··· Provided data

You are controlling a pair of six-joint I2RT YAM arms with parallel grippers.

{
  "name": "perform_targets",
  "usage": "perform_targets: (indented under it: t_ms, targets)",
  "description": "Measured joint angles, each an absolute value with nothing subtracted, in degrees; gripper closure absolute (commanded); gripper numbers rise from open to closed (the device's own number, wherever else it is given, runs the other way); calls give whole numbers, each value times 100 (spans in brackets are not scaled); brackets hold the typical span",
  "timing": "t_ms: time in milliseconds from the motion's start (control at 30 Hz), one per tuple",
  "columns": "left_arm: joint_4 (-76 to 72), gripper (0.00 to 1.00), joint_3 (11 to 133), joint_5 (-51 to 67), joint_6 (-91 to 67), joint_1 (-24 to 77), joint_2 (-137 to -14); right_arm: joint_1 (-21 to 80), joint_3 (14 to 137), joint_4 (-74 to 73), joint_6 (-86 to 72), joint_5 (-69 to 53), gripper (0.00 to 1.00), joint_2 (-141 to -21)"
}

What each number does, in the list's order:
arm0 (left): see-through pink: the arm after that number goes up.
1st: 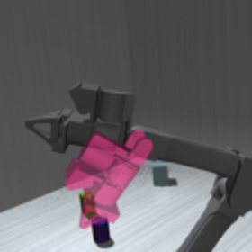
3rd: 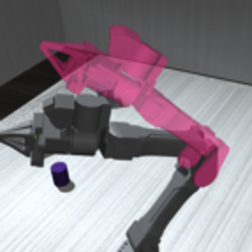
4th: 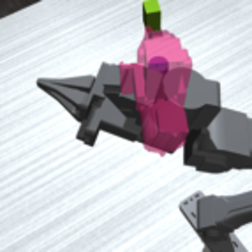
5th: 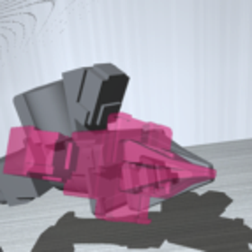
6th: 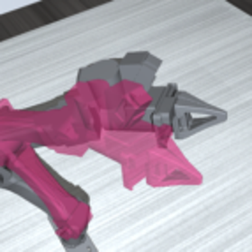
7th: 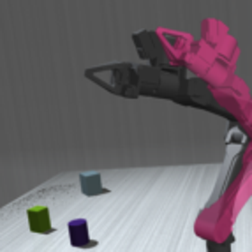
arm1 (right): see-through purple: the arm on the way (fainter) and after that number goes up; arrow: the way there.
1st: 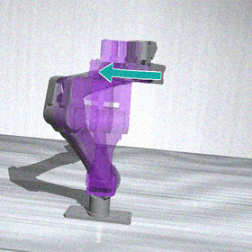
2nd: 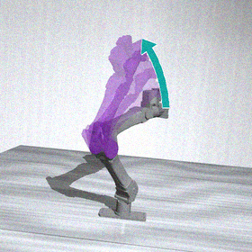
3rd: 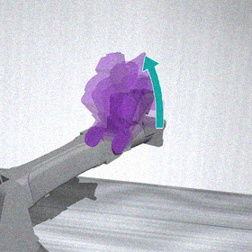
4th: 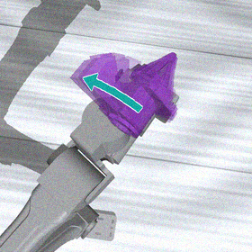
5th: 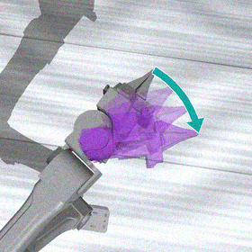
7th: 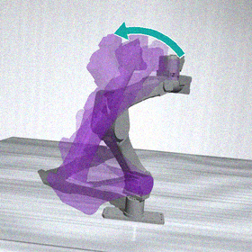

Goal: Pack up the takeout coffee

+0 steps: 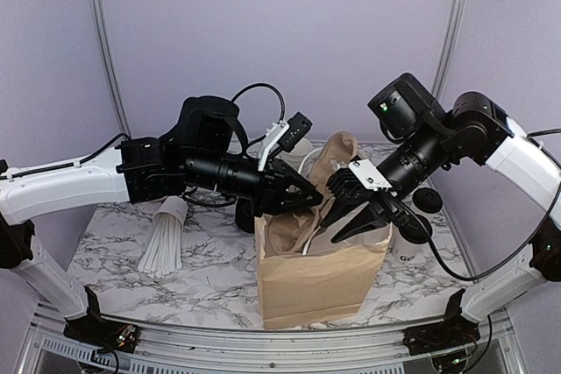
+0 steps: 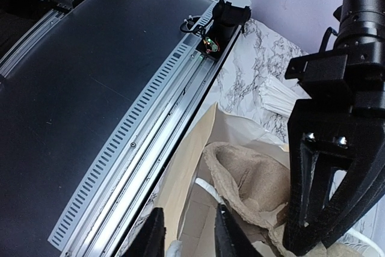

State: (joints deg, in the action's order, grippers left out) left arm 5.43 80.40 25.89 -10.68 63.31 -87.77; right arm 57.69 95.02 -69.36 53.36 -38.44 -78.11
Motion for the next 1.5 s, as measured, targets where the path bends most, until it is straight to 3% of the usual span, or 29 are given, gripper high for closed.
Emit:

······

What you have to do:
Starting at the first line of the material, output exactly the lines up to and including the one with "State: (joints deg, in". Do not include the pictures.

Solution below:
You are controlling a pair of six-joint I2RT YAM arms with parallel grippers.

{
  "name": "perform_targets",
  "usage": "perform_targets: (indented under it: t_ms, targets)",
  "description": "Measured joint angles, each an absolute value with nothing subtracted, in degrees; gripper closure absolute (commanded); gripper numbers rise from open to closed (the device's own number, wherever else it is given, runs the other way); calls give whole numbers, each value times 100 (spans in brackets are not scaled); brackets hold the typical span",
  "timing": "t_ms: time in milliseconds from the motion's start (control at 30 Hz), one per tuple",
  "columns": "left_arm: joint_4 (-76 to 72), gripper (0.00 to 1.00), joint_3 (11 to 133), joint_5 (-51 to 67), joint_6 (-91 to 67), joint_1 (-24 to 77), joint_2 (-137 to -14); right_arm: joint_1 (-21 to 80), joint_3 (14 to 137), joint_4 (-74 to 73), joint_6 (-86 to 72), joint_5 (-69 to 53), gripper (0.00 to 1.00), joint_2 (-141 to -21)"
}

What each number does, in the list's order:
arm0 (left): see-through pink: the arm after that number goes up.
1st: 
3rd: 
4th: 
5th: 
6th: 
7th: 
arm1 (right): see-through purple: the arm on the way (fainter) and after that number goes up; arrow: the way there.
1st: 
2nd: 
3rd: 
4th: 
5th: 
7th: 

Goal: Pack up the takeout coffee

+0 steps: 
+0 steps: 

State: (joints deg, in the action's order, grippers left out) left arm 5.43 80.40 25.89 -10.68 63.31 -87.77; right arm 57.69 95.02 -69.36 53.36 -38.44 -78.11

The exercise contains nothing more.